Low-Cost 3D-PTV Utilizing Rainbow Light Illumination And Artificial Neural Network Applied To Rayleigh-Bénard Convection
D. Noto (1,2), Y. Tasaka (2), Y. Murai (2)
(1) Department of Earth and Environmental Science, School of Arts & Sciences, University of Pennsylvania, USA
(2) Laboratory for Flow Control, Division of Mechanical Aerospace Engineering, Faculty of Engineering, Hokkaido University, Japan
Building on the novel methodology for three-dimensional (3D) color particle tracking velocimetry (PTV) proposedearlier by our research group, an improvement and an evaluation of the method is presented in this study. The method utilizes only a color camera and a consumer-grade liquid crystal display projector (LCDP), and thus cost for implementation is greatly lower than that required for a tomographic system.

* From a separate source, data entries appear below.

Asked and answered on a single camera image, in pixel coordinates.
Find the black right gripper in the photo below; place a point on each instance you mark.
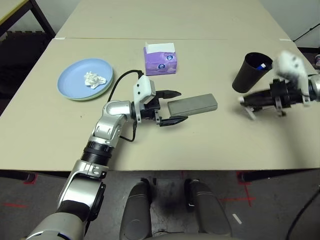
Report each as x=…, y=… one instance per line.
x=287, y=96

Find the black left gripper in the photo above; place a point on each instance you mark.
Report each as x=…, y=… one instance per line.
x=150, y=110

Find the grey glasses case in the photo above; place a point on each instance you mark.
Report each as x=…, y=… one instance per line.
x=192, y=105

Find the white tissue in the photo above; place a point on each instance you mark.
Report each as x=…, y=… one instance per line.
x=93, y=80

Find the blue plastic plate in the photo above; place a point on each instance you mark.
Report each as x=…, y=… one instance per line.
x=72, y=82

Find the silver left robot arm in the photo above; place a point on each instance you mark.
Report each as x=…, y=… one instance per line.
x=112, y=112

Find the black plastic cup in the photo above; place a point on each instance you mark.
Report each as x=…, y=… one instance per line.
x=246, y=75

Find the white marker blue cap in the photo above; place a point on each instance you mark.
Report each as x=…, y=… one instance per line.
x=262, y=66

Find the purple tissue pack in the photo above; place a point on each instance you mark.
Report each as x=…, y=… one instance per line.
x=160, y=62

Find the white tape strip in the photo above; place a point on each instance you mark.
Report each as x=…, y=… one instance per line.
x=60, y=38
x=284, y=39

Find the black table foot bar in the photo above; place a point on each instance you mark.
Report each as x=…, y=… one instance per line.
x=275, y=175
x=17, y=175

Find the grey robot left leg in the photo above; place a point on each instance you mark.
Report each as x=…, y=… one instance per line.
x=136, y=212

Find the grey robot leg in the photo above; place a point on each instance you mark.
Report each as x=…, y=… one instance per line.
x=210, y=212
x=136, y=212

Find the grey robot right leg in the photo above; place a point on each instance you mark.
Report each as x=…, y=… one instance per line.
x=210, y=212

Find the black foam floor mat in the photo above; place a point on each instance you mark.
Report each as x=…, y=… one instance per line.
x=20, y=57

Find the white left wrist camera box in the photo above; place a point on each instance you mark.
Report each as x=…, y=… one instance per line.
x=143, y=87

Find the wooden side table black frame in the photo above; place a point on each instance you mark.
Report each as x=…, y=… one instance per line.
x=37, y=15

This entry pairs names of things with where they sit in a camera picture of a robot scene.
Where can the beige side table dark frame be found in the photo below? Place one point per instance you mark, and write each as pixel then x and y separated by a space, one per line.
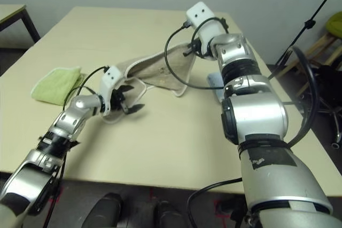
pixel 13 11

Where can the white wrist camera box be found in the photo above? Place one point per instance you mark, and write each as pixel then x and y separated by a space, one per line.
pixel 110 75
pixel 200 13

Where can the black stand pole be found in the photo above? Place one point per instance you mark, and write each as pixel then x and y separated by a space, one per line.
pixel 308 23

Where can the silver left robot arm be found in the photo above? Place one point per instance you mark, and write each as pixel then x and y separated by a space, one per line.
pixel 69 121

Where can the black left robot foot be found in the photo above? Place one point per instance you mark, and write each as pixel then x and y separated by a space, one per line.
pixel 104 212

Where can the black table foot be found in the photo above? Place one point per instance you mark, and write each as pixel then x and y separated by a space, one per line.
pixel 229 208

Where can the red floor tape mark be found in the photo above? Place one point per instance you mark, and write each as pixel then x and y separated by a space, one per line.
pixel 219 213

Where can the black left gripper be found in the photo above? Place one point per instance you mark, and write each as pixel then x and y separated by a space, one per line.
pixel 119 101

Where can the beige towel white trim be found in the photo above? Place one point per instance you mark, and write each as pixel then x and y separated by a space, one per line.
pixel 160 70

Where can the wooden stool green cushion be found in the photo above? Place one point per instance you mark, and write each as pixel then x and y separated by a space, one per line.
pixel 336 23

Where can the black right robot foot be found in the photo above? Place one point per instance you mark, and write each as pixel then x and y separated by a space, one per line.
pixel 168 216

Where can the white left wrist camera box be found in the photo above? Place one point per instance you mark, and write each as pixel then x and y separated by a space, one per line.
pixel 110 75

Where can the black office chair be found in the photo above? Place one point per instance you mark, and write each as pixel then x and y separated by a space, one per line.
pixel 332 70

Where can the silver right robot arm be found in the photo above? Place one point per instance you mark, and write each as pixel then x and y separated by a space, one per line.
pixel 256 121

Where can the green folded towel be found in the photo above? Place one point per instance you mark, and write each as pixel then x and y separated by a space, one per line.
pixel 56 83

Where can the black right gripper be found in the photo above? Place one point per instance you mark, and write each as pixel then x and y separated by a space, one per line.
pixel 200 49

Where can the black robot foot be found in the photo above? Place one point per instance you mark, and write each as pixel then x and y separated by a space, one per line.
pixel 104 212
pixel 168 216

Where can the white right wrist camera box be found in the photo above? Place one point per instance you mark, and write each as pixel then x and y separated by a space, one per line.
pixel 200 13

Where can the light blue folded towel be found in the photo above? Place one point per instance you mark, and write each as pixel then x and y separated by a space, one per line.
pixel 213 81

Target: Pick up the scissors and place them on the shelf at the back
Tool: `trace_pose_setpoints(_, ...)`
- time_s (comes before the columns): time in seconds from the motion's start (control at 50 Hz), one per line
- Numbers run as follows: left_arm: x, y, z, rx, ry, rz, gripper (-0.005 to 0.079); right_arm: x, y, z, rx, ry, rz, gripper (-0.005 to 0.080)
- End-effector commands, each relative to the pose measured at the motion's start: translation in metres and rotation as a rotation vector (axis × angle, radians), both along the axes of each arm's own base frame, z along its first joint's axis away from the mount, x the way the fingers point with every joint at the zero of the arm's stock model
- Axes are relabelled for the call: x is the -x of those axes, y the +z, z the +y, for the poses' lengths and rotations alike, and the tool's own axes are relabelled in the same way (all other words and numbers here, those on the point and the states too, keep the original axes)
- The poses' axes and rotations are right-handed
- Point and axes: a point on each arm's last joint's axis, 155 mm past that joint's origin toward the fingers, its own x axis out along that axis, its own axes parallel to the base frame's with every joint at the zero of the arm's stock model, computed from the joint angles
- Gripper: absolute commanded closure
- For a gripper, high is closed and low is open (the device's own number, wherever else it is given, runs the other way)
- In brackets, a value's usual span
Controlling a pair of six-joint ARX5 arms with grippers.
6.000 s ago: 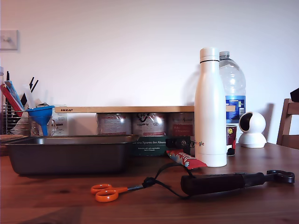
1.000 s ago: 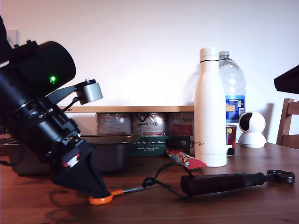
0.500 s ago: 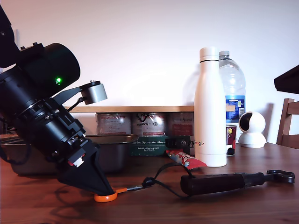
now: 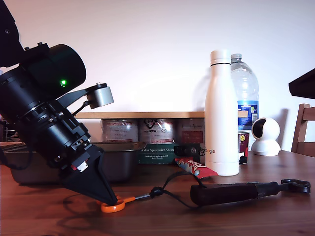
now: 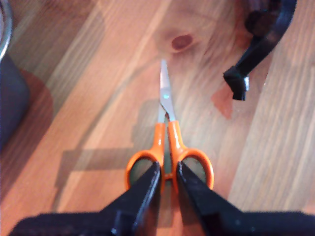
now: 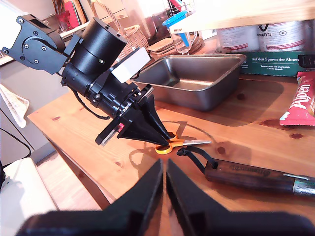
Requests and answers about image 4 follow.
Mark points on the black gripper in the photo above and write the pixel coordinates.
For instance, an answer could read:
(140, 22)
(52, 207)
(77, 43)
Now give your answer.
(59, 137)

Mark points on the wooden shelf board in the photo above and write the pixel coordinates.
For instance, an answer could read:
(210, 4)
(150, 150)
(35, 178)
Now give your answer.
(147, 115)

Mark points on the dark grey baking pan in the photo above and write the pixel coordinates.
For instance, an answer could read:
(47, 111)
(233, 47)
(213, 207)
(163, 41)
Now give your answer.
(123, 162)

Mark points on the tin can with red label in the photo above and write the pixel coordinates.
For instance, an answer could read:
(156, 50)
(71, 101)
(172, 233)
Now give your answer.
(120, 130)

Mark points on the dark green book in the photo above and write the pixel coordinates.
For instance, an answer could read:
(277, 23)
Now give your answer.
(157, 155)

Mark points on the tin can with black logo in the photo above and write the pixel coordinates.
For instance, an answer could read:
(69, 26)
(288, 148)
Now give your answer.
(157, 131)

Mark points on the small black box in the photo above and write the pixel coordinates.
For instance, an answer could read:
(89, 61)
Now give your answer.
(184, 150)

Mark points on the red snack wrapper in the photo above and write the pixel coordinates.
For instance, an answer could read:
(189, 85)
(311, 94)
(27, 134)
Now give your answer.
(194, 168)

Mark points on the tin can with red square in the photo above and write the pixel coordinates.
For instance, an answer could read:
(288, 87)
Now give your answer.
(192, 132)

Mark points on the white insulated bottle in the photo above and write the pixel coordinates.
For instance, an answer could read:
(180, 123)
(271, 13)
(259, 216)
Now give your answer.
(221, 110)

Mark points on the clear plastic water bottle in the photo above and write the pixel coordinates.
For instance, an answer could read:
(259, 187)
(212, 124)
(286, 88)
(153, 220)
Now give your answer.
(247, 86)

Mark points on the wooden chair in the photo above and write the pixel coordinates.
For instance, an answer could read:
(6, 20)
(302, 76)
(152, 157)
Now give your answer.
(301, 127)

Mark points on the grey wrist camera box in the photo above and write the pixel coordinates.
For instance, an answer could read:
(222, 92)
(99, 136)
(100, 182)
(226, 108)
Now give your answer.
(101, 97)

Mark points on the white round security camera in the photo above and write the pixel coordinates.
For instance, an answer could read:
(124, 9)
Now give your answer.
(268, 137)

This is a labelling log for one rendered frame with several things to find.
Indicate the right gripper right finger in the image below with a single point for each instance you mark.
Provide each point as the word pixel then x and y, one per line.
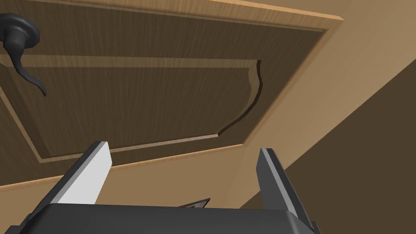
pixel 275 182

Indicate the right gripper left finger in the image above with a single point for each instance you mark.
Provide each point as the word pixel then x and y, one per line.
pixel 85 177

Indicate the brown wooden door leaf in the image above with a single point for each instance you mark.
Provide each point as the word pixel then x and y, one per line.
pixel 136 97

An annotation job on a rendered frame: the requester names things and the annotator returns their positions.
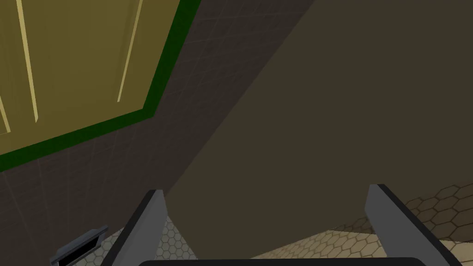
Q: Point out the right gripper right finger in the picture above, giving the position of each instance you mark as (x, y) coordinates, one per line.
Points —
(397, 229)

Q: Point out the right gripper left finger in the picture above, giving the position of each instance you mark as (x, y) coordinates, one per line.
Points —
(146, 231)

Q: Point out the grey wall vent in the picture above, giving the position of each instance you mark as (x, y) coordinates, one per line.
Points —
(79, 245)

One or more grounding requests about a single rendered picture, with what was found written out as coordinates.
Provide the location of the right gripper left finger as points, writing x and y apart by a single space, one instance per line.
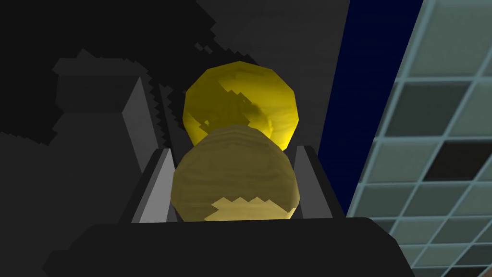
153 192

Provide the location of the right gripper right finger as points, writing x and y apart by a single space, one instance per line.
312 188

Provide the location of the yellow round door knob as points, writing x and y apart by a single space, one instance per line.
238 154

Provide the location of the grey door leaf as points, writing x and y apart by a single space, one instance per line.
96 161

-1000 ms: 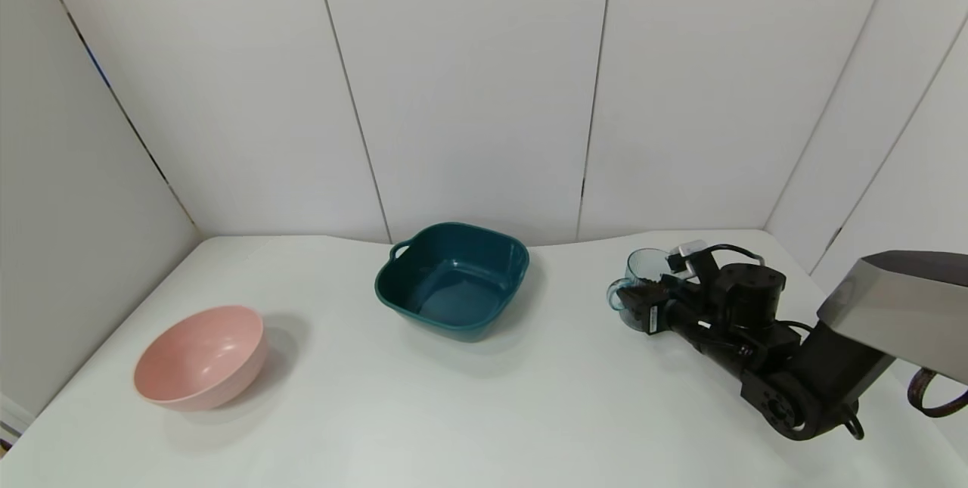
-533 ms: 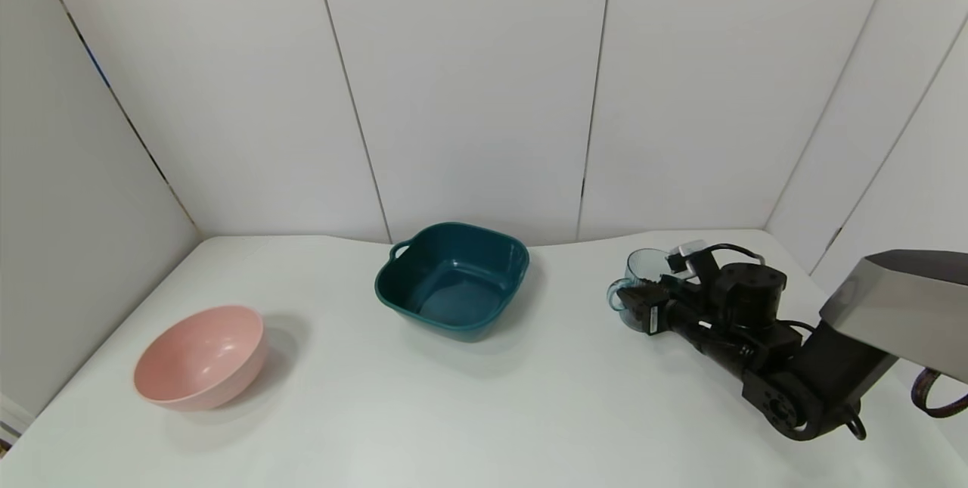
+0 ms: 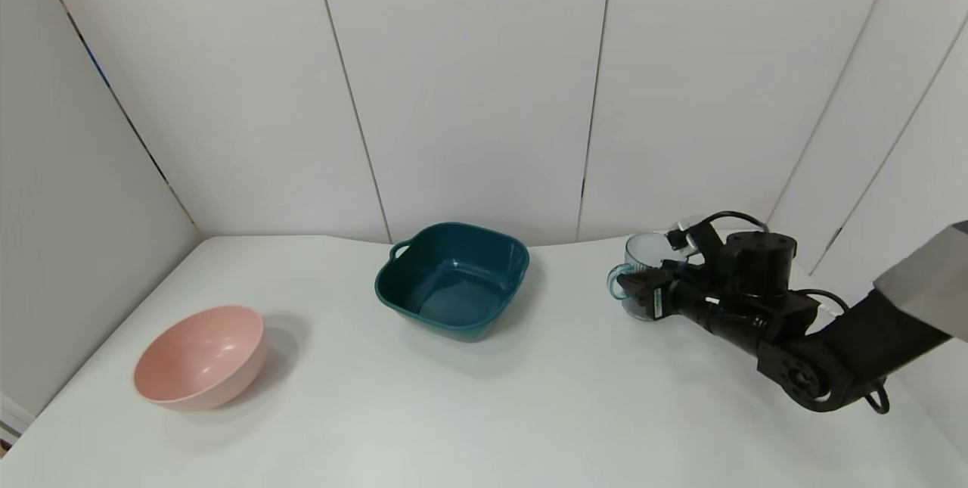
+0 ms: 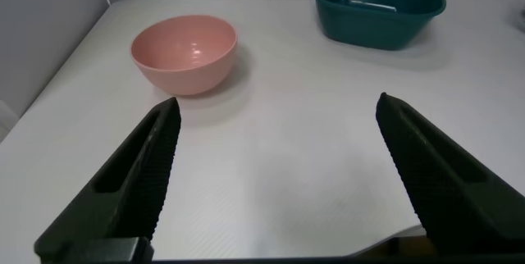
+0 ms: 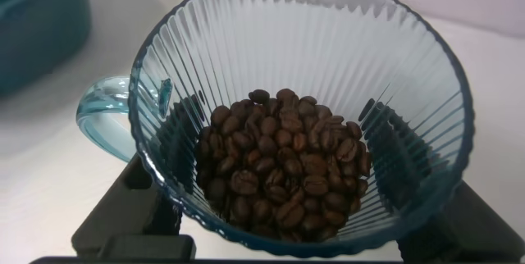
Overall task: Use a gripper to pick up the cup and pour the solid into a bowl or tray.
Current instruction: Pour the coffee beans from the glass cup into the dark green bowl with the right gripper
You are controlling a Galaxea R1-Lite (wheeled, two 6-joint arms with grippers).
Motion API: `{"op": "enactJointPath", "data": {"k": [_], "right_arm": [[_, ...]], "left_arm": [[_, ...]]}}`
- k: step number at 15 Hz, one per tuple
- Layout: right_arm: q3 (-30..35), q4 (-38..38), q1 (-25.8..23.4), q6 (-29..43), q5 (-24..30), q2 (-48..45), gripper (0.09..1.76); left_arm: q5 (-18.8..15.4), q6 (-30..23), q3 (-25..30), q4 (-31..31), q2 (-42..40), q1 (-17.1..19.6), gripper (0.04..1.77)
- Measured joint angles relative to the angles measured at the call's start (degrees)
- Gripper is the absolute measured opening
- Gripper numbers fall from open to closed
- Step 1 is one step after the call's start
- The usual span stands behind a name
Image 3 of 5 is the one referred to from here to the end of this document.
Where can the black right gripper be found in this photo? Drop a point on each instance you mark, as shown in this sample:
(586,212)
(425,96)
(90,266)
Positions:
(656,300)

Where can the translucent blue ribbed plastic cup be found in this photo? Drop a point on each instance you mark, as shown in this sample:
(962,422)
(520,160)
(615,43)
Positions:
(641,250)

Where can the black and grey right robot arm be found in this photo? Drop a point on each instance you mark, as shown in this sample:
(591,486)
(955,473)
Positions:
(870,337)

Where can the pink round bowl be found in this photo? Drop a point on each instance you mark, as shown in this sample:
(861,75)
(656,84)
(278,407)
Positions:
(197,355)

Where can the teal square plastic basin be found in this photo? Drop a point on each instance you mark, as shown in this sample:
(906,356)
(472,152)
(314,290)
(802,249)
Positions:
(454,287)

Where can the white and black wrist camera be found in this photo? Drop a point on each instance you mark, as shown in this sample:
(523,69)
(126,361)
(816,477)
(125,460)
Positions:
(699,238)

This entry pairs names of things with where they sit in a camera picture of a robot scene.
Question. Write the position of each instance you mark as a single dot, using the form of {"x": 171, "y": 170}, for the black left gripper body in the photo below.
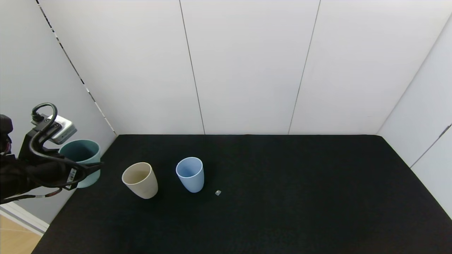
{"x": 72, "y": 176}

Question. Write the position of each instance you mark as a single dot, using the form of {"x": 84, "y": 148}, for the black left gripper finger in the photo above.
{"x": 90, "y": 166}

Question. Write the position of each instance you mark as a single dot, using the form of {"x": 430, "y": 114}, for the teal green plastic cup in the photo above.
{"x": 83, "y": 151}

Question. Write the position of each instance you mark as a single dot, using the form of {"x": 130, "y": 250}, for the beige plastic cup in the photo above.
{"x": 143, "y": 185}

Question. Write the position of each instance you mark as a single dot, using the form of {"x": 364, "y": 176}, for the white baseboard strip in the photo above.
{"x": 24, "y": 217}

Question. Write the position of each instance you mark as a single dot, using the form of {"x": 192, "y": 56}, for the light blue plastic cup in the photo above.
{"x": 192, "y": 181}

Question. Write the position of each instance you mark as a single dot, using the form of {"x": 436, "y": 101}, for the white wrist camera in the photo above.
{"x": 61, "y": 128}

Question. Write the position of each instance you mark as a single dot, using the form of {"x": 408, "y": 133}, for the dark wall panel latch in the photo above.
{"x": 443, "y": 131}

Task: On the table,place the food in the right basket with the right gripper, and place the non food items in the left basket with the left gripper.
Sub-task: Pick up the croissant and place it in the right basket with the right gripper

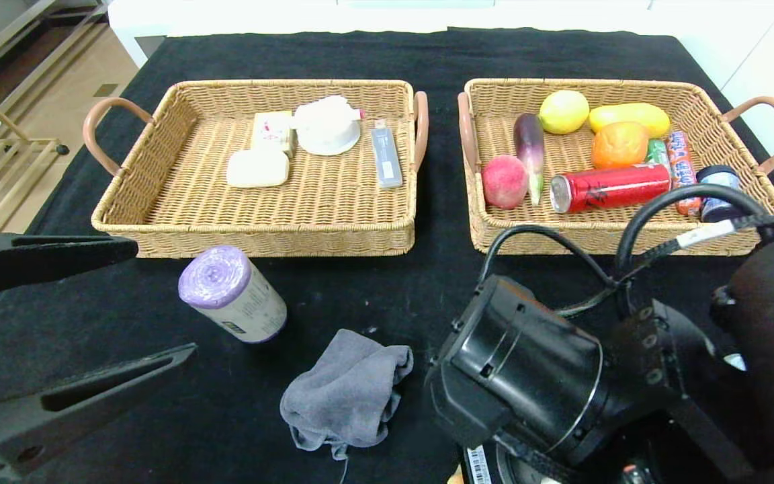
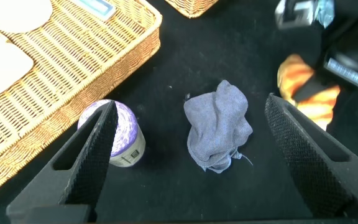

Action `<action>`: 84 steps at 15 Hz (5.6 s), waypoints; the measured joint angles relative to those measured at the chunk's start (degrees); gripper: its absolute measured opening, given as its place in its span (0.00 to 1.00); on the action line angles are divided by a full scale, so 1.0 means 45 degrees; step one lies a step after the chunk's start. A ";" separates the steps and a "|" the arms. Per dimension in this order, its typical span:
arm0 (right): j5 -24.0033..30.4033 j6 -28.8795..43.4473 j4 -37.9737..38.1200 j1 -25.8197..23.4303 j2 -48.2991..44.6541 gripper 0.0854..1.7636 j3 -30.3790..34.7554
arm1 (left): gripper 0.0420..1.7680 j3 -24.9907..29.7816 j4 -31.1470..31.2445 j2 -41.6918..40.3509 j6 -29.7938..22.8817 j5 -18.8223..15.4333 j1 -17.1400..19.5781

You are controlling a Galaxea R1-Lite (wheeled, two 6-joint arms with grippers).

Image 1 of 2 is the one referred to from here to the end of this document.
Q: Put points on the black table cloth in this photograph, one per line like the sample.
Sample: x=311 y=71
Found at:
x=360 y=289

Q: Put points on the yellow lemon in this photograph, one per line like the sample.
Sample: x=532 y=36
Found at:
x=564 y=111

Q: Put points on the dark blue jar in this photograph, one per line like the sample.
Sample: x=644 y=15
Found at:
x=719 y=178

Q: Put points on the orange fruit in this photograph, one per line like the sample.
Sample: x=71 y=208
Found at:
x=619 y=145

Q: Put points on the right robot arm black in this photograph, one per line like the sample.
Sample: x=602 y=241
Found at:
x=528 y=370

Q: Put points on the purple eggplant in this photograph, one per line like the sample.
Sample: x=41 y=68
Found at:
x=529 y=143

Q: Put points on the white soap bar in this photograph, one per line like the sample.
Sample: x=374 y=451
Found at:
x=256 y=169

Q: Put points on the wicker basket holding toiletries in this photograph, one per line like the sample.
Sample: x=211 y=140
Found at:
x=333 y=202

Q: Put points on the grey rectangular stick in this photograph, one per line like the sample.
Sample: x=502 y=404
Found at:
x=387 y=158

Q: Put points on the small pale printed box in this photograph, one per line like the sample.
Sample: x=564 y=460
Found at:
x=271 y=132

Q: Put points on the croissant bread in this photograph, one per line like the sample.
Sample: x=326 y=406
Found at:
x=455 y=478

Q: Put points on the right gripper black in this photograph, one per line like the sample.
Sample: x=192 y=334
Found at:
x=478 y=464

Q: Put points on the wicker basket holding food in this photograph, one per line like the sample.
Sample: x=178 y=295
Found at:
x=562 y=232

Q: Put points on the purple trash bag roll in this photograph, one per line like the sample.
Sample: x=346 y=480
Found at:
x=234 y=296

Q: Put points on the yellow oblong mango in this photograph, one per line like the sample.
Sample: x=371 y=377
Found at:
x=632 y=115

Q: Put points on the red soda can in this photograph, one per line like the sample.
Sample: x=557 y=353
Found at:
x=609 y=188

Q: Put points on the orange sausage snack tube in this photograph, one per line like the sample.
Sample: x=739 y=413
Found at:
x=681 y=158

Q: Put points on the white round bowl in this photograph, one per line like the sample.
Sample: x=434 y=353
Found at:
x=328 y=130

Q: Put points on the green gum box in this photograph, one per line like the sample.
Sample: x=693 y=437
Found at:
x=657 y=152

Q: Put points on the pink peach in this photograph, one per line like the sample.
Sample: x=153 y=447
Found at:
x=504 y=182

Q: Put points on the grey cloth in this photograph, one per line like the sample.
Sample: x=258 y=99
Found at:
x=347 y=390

Employment of artificial neural network system enables to eliminate human decisions in constructing a color-to-depth conversion function. That is, the calibration can be performed automatically once relationship between particle color and depth are associated in actual measurement environments. The method was tested in a Rayleigh–Bénard convection of water, which is expected to have horizontally isotropic structures. Two different flow states were successfully measured. The results showed that the 3D color PTV can measure the same statistics of velocity components in the in-plane and out-of-plane directions. Considering all the results, the proposed method using only a single camera and an LCDP has a potential to be an alternative to the state-of-art tomographic measurements.